Digambarkan di ayat tersebut bahwa lampu ini dinyalakan dengan minyak dari sebuah pohon yang tumbuh tidak di timur maupaun di barat sesuatu, artinya pohon yang mendapatkan penyinaran matahari maksimal. Dengan penyinaran yang maksimal ini, maka kualitas minyaknya juga amat sangat baik, sehingga dia seperti sudah menyala meskipun sebelum dinyalakan.

Pohon di ayat tersebut adalah zaitun, dan para Wali pun saat itu pasti memahami bahwa pohon yang dimaksud di ayat tersebut adalah zaitun. Tetapi kembali saya mendudukan pada posisi mereka saat itu. Mencari tanaman zaitun di Nusantara hingga kini kita belum menemukan yang bisa berbuah efektif.

Lantas kalau tidak ada zaitun, apa the next best think untuk menggantikannya ? Ya kita cari tanaman-tanaman yang sudah terbukti tumbuh efektif di kepulauan Nusantara ini dan yang menghasilkan minyak terbaik dan terbanyaknya. Itulah para Wali mengambil pohon nyamplung yang kandungan minyaknya bisa lebih dari 50% dari biomassa kering buahnya.

Begitu lekatnya nyamplung ini dengan dakwah para Wali, khususnya terhadap putra Sunan Muria dan keponakan Sunan Kudus yang diberi nama Sunan Amir Aasan tersebut. Bahkan karena lekatnya nyamplung ini dengan Sunan Amir Hasan, dia juga diberi julukan Sunan Nyamplungan.

Makam beliau di Pulau Karimun Jawa pun di suatu daerah yang hingga kini disebut sebagai Dusun Nyamplungan. Dari sejarah panjang para wali memperkenalkan energi ini, amat sangat sayang apabila potensi buah yang satu ini kita abaikan begitu saja. Maka melalui gerakan komunitas green oil, salah satu sumber energi baru terbarukan yang akan terus kami gali dan sosialisasikan adalah nyamplung ini.

Kita tidak perlu re-invent the wheel sesuatu yang sudah diterawang jauh oleh para Wali. Kita tinggal meneruskannya dan menyempurnakannya sesuai dengan zaman kita saat ini. Dahulu para Wali cukup memeras minyaknya untuk bisa menyalakan lampu dan bahkan membakar bijinya saja untuk bahan bakar memasak. Teknologi sekarang memungkinkan kita mengambil minyaknya dengan cara yang paling efektif, memurnikannya, dan memprosesnya lebih lanjut menjadi bahan bakar yang sesuai untuk digunakan sebagai sumber energi bagi mesin-mesin dan peralatan modern.

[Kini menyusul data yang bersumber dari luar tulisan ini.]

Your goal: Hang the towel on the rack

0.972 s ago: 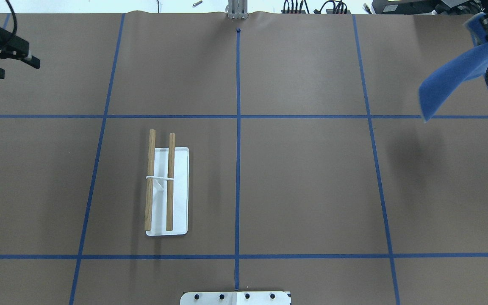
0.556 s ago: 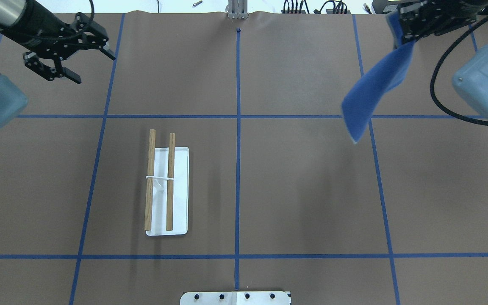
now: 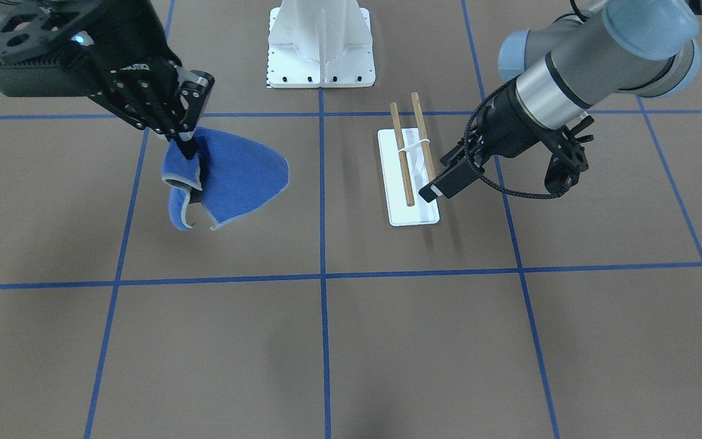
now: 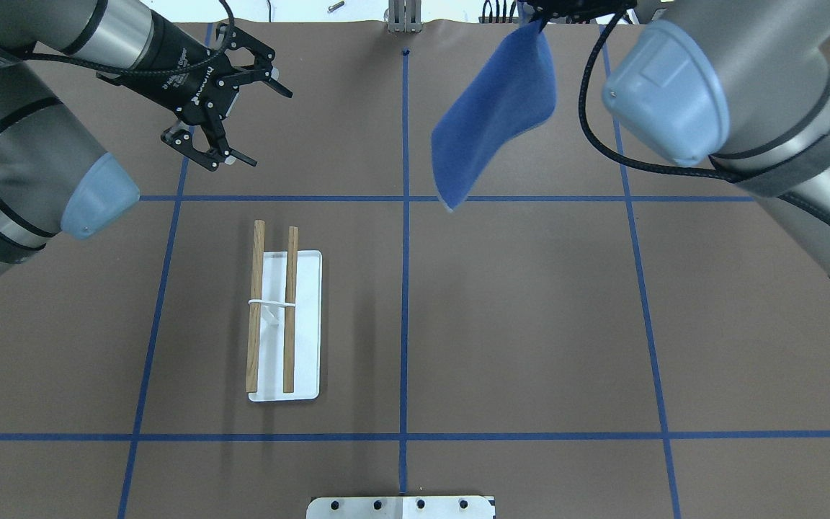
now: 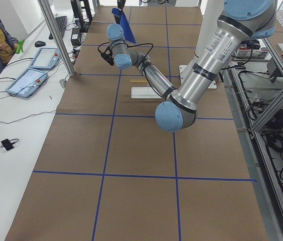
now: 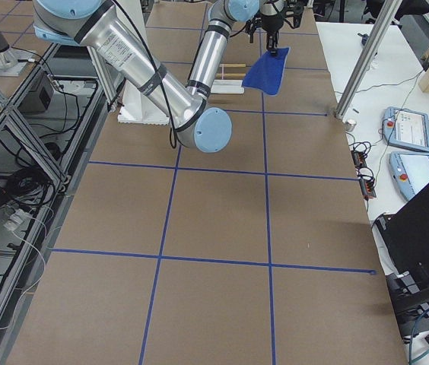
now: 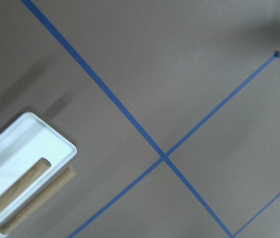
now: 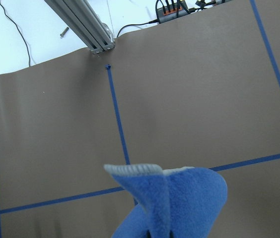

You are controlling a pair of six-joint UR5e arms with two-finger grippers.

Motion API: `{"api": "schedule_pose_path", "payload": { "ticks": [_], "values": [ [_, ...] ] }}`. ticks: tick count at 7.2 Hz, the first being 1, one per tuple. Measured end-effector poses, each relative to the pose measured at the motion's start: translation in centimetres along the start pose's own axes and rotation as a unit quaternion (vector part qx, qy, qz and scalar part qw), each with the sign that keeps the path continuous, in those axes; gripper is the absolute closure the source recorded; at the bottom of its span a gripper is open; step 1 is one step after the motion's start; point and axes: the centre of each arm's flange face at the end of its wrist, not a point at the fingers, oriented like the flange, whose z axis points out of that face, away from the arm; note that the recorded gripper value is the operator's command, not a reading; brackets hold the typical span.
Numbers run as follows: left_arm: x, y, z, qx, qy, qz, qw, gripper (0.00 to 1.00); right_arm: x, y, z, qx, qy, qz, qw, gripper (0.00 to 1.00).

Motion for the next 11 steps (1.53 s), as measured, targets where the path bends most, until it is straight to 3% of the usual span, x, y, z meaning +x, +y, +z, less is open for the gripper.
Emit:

Dengan demikian, kita hanyalah meneruskan apa yang dahulu sudah dimulai oleh para Wali. Mereka meneruskan apa yang sudah disampaikan oleh Nabi yang menjadi uswatun hasanah kita hingga kini. Kita tinggal memulai dari yang mereka akhiri, demikian seterusnya sehingga setiap generasi melengkapi sesuai dengan kebutuhan zamannya dari apa yang sudah dimulai oleh generasi sebelumnya.  InsyaAllah.